Exercise goal. Drop the pictures and repeat the remaining data exactly.

Collected data.

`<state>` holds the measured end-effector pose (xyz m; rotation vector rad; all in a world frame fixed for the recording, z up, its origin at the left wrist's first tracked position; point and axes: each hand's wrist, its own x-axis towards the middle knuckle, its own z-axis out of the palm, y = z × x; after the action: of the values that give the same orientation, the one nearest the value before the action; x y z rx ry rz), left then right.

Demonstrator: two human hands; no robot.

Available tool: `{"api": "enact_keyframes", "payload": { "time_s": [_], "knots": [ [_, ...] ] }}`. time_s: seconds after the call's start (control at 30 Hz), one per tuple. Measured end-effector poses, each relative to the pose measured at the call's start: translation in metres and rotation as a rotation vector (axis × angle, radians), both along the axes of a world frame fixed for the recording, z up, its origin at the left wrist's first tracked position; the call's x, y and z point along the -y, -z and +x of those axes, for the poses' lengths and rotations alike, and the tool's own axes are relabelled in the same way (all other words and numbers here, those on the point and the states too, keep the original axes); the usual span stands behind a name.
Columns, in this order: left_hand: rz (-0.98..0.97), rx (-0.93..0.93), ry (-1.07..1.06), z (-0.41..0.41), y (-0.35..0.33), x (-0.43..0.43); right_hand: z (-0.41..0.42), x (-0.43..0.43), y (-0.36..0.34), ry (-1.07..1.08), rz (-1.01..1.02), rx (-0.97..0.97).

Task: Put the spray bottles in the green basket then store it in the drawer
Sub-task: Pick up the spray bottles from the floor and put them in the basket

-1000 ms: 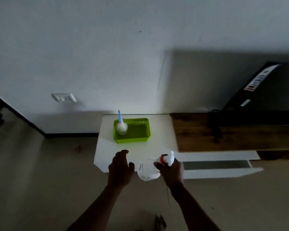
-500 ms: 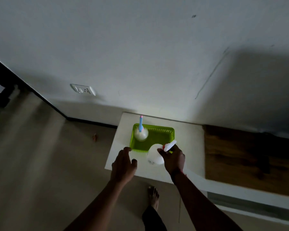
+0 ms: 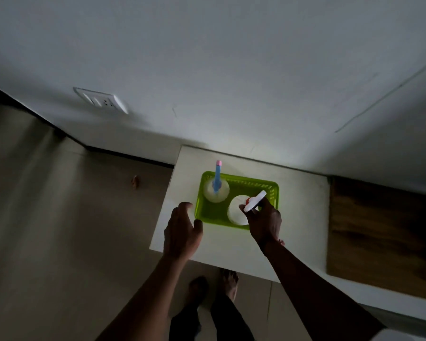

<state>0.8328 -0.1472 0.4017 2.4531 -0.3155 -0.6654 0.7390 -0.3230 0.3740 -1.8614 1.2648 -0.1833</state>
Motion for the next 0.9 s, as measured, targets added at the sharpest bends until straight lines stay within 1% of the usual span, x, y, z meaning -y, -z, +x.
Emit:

Output for this exercise.
`<state>` holds the measured end-effector pose (xyz m; rotation vector rad; all in a world frame fixed for the recording, z up, its origin at the left wrist's first tracked position; point and axes: each hand's wrist, its own x-axis towards the middle knuckle, its own z-axis out of the palm, y = z × x; after the action: of the values that give the same orientation, the one nearest the value before the action; x y z rx ry rz), left then right.

Demonstrator: two human hands; no robot.

Available tool: `{"api": "enact_keyframes", "payload": { "time_s": [_], "knots": [ [_, ...] ] }}`. time_s: seconds after the call's start (control at 30 Hz), one per tuple. Measured end-effector poses, each relative to the pose measured at the call's start: translation in metres and rotation as a rotation vector (axis × angle, radians), both along the axes of a world frame fixed for the recording, z up, its origin at the left wrist's first tracked position; the call's x, y and z point along the -y, -z and +x of those axes, for the poses' lengths and rotations alike, and the tool's own axes are relabelled in the same way (all other words and numbers here, those on the point and the states too, keep the original axes); the usual span stands behind a name.
Columns, in this order: left_hand: rz (-0.98..0.97), rx (-0.93..0.93), ry (-1.07..1.06), z (-0.41..0.41), y (-0.35..0.33), x (-0.43..0.43); right_hand: z (-0.41..0.42), x (-0.43..0.43), y (-0.36..0.34), ry (-1.07..1.08), rz (-1.01..1.02), rx (-0.97..0.97).

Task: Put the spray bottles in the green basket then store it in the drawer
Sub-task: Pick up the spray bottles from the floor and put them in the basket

-1000 ms: 
-500 ms: 
+0 ms: 

<state>0.8328 -0.1472 0.4017 2.4531 -0.3155 -0.6654 0.7390 -0.3230 0.3740 -1.8614 1.2648 -0.1833</state>
Motion for the next 0.9 s, as measured, targets added at the sharpest bends until straight lines stay within 1% of the usual span, x, y, z meaning -y, -z, +x.
Emit:

That is the complete answer to the exercise.